Docento.app Logo
Docento.app
Glowing laptop screen at night
All Posts

How to Detect Tampered PDFs: Signs, Tools, and Forensics

May 12, 2026·8 min read

A PDF that has been altered after being shared, signed, or archived can have legal, financial, or operational consequences. Detecting tampering is sometimes obvious (the digital signature shows "invalid") and sometimes subtle (a modified date that contradicts the document's claimed provenance). This guide walks through how to detect PDF tampering and what tools and techniques apply.

Why tampering matters

A few real scenarios:

  • Contracts. A signed PDF where one party later altered a clause and reused the document.
  • Financial reports. A PDF certified for distribution where numbers were edited before forwarding.
  • Legal evidence. A PDF submitted in court that may have been modified by the submitter.
  • Compliance. A regulatory filing that needs to demonstrate integrity from creation to submission.
  • Forensics. A PDF in a fraud investigation that needs analysis of when and how it was modified.

In any of these, "is this file the same as it was when it was created?" is a question with real consequences.

Strong signal: digital signatures

A digitally signed PDF carries cryptographic proof of integrity. When you open it:

  • Adobe Acrobat / Reader. Shows a signature panel at the top: "Signed and all signatures are valid" (green check) or "At least one signature has problems" (warning icon) or "Document has been modified" (red X).
  • Other readers show similar indicators.

If a digital signature is valid, the file is byte-for-byte identical to what was signed. If any byte changed after signing, the signature breaks. This is the gold standard.

Limitations:

  • Only works if the file was signed in the first place
  • Signature validity depends on the signing certificate's trust chain
  • Some "valid" signatures use compromised or unverified certificates, verify the certificate authority

For background, see digital signatures vs electronic signatures and certified PDFs explained.

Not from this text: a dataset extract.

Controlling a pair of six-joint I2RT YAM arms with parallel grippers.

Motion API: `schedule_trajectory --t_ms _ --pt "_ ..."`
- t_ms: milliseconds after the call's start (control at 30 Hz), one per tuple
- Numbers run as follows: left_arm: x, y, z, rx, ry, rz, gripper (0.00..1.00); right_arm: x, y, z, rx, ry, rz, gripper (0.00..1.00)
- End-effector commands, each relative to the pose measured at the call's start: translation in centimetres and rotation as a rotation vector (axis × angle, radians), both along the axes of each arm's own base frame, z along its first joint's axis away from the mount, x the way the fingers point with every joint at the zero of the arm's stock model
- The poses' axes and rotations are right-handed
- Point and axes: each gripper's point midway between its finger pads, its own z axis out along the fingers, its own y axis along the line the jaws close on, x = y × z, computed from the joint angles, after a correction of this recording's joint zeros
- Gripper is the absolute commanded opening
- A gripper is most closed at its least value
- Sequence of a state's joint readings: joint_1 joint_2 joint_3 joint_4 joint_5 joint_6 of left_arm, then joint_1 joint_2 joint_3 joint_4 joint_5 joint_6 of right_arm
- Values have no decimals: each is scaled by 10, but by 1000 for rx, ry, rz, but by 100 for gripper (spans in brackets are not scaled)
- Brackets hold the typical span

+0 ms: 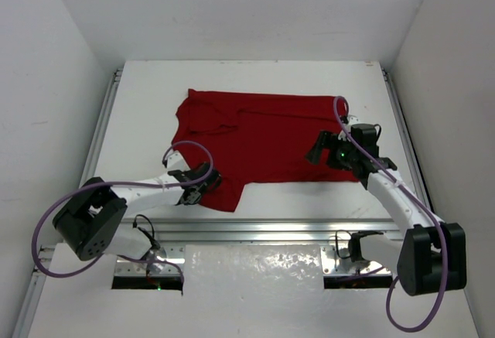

Weaker but useful: hash comparison

If you have the original PDF (or a hash of it), compare:

sha256sum file.pdf

Compare the output to the known hash. If they match, the file is unchanged. If they differ, it has been modified.

For this to work:

  • You need a trusted source of the original hash (signed receipt, internal database)
  • The hash must have been recorded before any tampering opportunity

This is the second-best integrity check after digital signatures.

Indirect signals of tampering

When you do not have a signature or hash, you look for clues:

Modification date. PDF metadata records CreationDate and ModDate. If ModDate is later than CreationDate, the file has been modified. Many tampered files have suspicious ModDates. Inspect:

exiftool file.pdf | grep -i date

Caveat: dates can be forged. A tampered file might be saved with a backdated ModDate. Use as one signal, not the only one.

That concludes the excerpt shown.